* _Task description_
Reproduce every line below exactly as written; do not include the images.

* _Input data_
□ □ □

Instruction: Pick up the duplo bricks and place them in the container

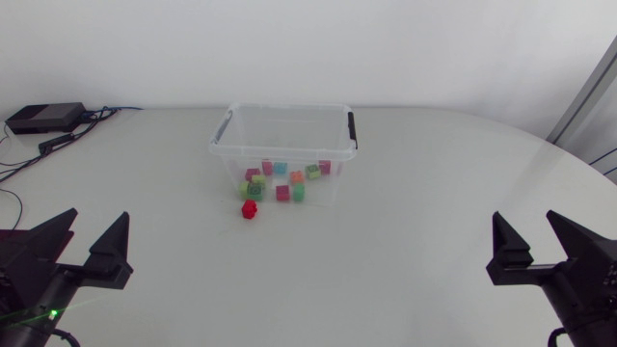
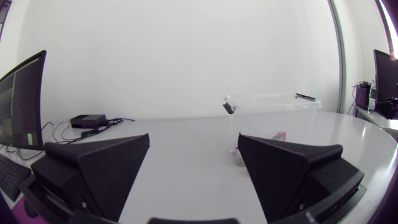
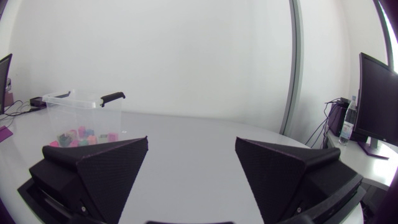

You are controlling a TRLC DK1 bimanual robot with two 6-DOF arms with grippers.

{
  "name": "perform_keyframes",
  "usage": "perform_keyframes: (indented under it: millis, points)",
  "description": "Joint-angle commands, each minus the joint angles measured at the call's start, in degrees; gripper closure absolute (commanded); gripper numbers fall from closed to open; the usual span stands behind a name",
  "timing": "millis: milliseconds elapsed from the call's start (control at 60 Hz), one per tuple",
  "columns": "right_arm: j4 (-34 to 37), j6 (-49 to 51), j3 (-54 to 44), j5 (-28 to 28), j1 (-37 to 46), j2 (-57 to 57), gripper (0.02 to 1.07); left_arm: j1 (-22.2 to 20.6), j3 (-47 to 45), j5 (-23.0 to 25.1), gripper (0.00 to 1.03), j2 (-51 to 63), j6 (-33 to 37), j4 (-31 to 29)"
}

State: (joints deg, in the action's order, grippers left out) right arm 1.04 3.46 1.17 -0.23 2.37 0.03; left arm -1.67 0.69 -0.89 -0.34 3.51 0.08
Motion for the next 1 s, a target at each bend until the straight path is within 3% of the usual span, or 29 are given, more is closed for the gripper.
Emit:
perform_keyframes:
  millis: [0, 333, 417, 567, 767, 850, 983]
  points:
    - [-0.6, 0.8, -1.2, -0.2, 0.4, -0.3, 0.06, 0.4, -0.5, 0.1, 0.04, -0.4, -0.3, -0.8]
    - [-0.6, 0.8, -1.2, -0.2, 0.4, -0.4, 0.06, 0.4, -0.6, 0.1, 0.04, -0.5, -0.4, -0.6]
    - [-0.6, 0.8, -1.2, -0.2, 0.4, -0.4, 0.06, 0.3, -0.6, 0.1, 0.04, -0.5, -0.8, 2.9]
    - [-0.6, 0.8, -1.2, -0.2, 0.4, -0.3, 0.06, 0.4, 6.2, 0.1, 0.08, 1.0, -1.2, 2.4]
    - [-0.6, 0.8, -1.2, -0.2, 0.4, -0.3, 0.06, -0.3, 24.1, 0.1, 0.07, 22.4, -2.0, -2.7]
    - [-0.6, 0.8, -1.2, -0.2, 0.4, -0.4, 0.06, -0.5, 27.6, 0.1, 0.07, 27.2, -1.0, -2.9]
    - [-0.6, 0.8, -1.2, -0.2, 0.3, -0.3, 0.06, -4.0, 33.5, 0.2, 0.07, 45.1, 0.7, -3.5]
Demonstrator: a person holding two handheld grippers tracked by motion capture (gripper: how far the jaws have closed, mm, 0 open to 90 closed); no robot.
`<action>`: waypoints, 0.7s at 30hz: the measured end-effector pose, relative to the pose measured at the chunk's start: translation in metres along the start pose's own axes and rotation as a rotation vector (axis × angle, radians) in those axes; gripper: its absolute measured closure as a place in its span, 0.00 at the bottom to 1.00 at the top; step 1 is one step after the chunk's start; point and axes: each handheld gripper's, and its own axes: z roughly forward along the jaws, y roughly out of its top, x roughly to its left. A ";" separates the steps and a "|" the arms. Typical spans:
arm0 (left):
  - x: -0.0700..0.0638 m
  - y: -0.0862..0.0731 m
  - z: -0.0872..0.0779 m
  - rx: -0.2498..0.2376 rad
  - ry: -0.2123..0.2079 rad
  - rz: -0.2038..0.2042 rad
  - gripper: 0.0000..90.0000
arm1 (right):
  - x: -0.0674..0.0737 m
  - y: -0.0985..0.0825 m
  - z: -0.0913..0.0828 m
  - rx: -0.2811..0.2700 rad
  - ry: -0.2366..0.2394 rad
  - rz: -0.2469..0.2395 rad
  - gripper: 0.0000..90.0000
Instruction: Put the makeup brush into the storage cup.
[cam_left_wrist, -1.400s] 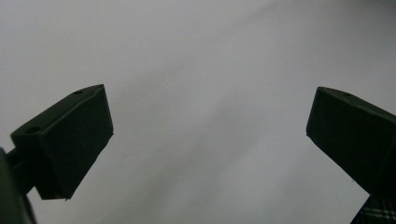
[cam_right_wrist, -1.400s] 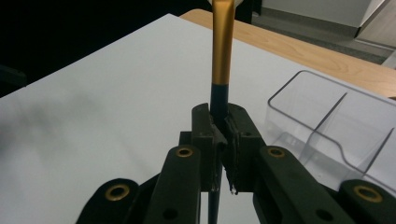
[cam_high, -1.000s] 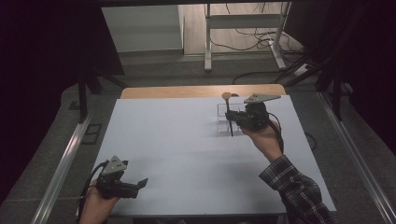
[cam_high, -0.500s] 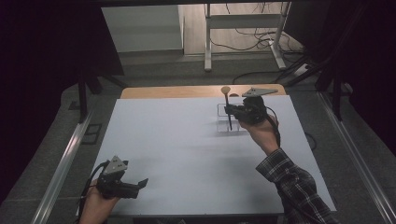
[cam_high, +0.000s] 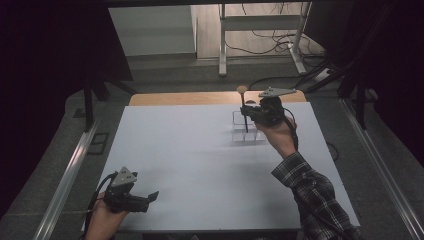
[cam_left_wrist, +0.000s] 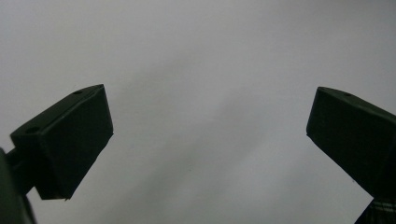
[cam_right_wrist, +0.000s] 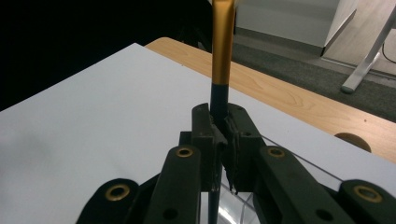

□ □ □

* _Solution to this task_
Instruction: Pick up the duplo bricks and place them in the container


You are controlling a TRLC DK1 bimanual robot with two 6-DOF arms with grippers.

{
  "name": "perform_keyframes",
  "usage": "perform_keyframes: (indented under it: millis, points)",
  "description": "Joint-angle commands, each minus the joint angles measured at the call's start, in degrees; gripper closure absolute (commanded); gripper numbers fall from closed to open; the usual span stands behind a name",
  "timing": "millis: milliseconds elapsed from the call's start (control at 60 Hz), one per tuple",
  "columns": "right_arm: j4 (-34 to 37), j6 (-49 to 51), j3 (-54 to 44), j5 (-28 to 28), j1 (-37 to 46), j2 (-57 to 57), gripper (0.02 to 1.07); left_arm: j1 (-22.2 to 20.6), j3 (-47 to 45), j5 (-23.0 to 25.1), gripper (0.00 to 1.03), j2 (-51 to 63), j6 (-33 to 37), j4 (-31 to 29)"
}

State: (joints deg, in the action's order, grippers left out) right arm 1.04 3.46 1.17 -0.23 2.37 0.03; left arm -1.67 0.69 -0.89 -0.34 3.51 0.08
Motion for the next 1 s, a target at each bend until the straight path is within 3% of the usual span, or 29 are given, more is closed for the gripper.
Emit:
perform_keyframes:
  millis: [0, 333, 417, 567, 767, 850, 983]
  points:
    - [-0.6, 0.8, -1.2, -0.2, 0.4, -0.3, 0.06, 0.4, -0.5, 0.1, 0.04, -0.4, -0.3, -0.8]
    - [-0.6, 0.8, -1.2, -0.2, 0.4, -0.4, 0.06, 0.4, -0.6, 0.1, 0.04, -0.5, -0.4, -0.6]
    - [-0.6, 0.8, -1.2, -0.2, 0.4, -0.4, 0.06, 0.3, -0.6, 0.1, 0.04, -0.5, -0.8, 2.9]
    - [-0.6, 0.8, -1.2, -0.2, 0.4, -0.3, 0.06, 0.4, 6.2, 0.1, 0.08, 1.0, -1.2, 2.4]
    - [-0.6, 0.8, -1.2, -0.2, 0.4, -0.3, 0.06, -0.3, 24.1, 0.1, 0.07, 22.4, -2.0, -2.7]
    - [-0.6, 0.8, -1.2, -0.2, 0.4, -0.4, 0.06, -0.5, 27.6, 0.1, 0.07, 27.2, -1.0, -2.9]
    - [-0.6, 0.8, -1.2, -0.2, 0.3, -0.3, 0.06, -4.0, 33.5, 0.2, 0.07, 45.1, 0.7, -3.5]
Demonstrator: a person holding two handheld grippers tracked by motion capture (gripper: how far the jaws have closed, mm, 0 open to 90 closed); no robot.
`<action>`: waypoints, 0.7s at 30hz: the measured end-effector pose, relative to the pose measured at the chunk's start: translation in metres along the start pose's own axes and rotation as a rotation vector (axis × angle, radians) in those axes; gripper: its absolute measured closure as a place in its span, 0.00 at the bottom to 1.00 at the top; step 1 is one step after the chunk's start; point and axes: each handheld gripper's, and its own axes: z roughly forward along the jaws, y roughly out of its top, x roughly to its left. A ";" separates the steps and a "|" the arms. Typical spans:
arm0 (left):
  - x: -0.0700..0.0638 m
  - y: -0.0862..0.0731 m
  - z: -0.0872..0.0779 m
  - rx: -0.2498..0.2376 rad
  - ry: -0.2123..0.2079 rad
  - rz: -0.2038..0.2042 rad
  - gripper: 0.0000..90.0000
arm1 (right):
  - x: -0.0674..0.0737 m
  - y: -0.0985..0.0825 m
  - z: -0.0913..0.0828 m
  - rx: -0.2811..0.2700 rad
  - ry: -0.2366..0.2394 rad
  - rz: -0.2469..0.2395 rad
  - gripper: 0.0000..90.0000
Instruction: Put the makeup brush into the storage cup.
[cam_left_wrist, -1.400s] 
[cam_right_wrist, -1.400s] 
[cam_high, -1.000s] 
[cam_high, -0.500s] 
[cam_high, +0.000s] 
[cam_left_wrist, +0.000s] 
[cam_right_wrist, +0.000s] 

The exercise has been fully answered.